ASYA YAŞARİKİZ / İZ GAZETE - Özer Akdemir, gazeteciliğe 1990’ların sonunda Evrensel’de başladı. Türkiye’de çevre hareketinin başladığı yıllarda gazeteciliğe başlayan Akdemir, Bergama köylülerinin altın madenine karşı verdiği mücadeleden etkilenerek çevre gazeteciliğine yöneldi. Evrensel’in İzmir temsilciliğini yapan Akdemir’in Kuyudaki Taş / Alman Vakıfları ve Bergama Gerçeği, Anadolu’nun ‘Altın’daki Tehlike/Kışladağ'a Ağıt, Uranyum Uğruna / Dilsiz Çocukları Ege'nin ile Doğa ve Direniş Öyküleri adlı 4 kitabı var.

Üretken bir gazeteci yazar olan Akdemir, son kitabı Doğa ve Direniş Öyküleri’nin yanı sıra şimdi de Yalnız Efe belgeseliyle gündemde.

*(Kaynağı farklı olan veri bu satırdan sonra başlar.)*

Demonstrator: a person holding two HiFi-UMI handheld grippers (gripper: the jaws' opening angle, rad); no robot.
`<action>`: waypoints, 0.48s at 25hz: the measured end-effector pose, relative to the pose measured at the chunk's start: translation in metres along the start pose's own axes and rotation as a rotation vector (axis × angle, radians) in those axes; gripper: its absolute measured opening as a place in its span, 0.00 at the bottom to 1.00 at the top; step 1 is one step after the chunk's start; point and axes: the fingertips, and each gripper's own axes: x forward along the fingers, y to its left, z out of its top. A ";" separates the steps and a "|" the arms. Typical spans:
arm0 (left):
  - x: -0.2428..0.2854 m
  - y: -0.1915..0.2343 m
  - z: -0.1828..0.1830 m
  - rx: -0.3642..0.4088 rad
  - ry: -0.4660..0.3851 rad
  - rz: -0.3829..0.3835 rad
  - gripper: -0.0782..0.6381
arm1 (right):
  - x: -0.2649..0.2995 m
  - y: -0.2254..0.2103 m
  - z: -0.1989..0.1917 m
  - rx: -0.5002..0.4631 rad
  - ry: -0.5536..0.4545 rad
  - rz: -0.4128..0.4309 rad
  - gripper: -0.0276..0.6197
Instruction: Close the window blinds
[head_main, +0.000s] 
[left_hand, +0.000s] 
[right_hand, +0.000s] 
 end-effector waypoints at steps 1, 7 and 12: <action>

Özer Akdemir ile İzmir’in çevre sorunlarını, çevre haberciliğini, son belgeseli Yalnız Efe’yi ve edebiyatla gazeteciliği buluşturan unsurları konuştuk.

Yalnız Efe nasıl doğdu?

Yalnız Efe, İzmir’in içme suyu havzasında kurulan bir altın madenine karşı direnen bir köylünün hikâyesi. Kente 20 km uzaklıkta olan Efemçukuru Altın Madeni, 2002 yılından beri İzmir’in gündeminde. Bu altın madeni, orman bölgesinde ve 6 yıldır faaliyet gösteriyor. Köylülerin bağlarının olduğu bu ormanlık alanda, son derece kaliteli üzümler yetiştiriliyor. Köylüler başından beri altın madenine karşı direnmişti. Zamanla köylüler arazilerini, bağlarını satmak zorunda kaldı. Tek bir köylü dışında; Ahmet Karaçam. Herkes ona "Yalnız Efe" diyor. Yalnız Efe, 60’lı yaşlarında hala keçi çobanlığı yapan yoksul bir köylü. Çünkü hem bağlarını satmamakta hem de maden şirketiyle iletişim kurmamakta direndi. Arazisi, sağlık koruma bandının içerisinde olan ve maden için son derece stratejik bir yerde. Bu yüzden şirket Ahmet abinin bağlarını almak zorundaydı ve bunun için O’na astronomik fiyatlar verdiler. Buna rağmen paraları elinin tersiyle itip, bağını satmayan yoksul yaşamını devam ettiren madene direnen bir keçi çobanın öyküsü aslında Yalnız Efe.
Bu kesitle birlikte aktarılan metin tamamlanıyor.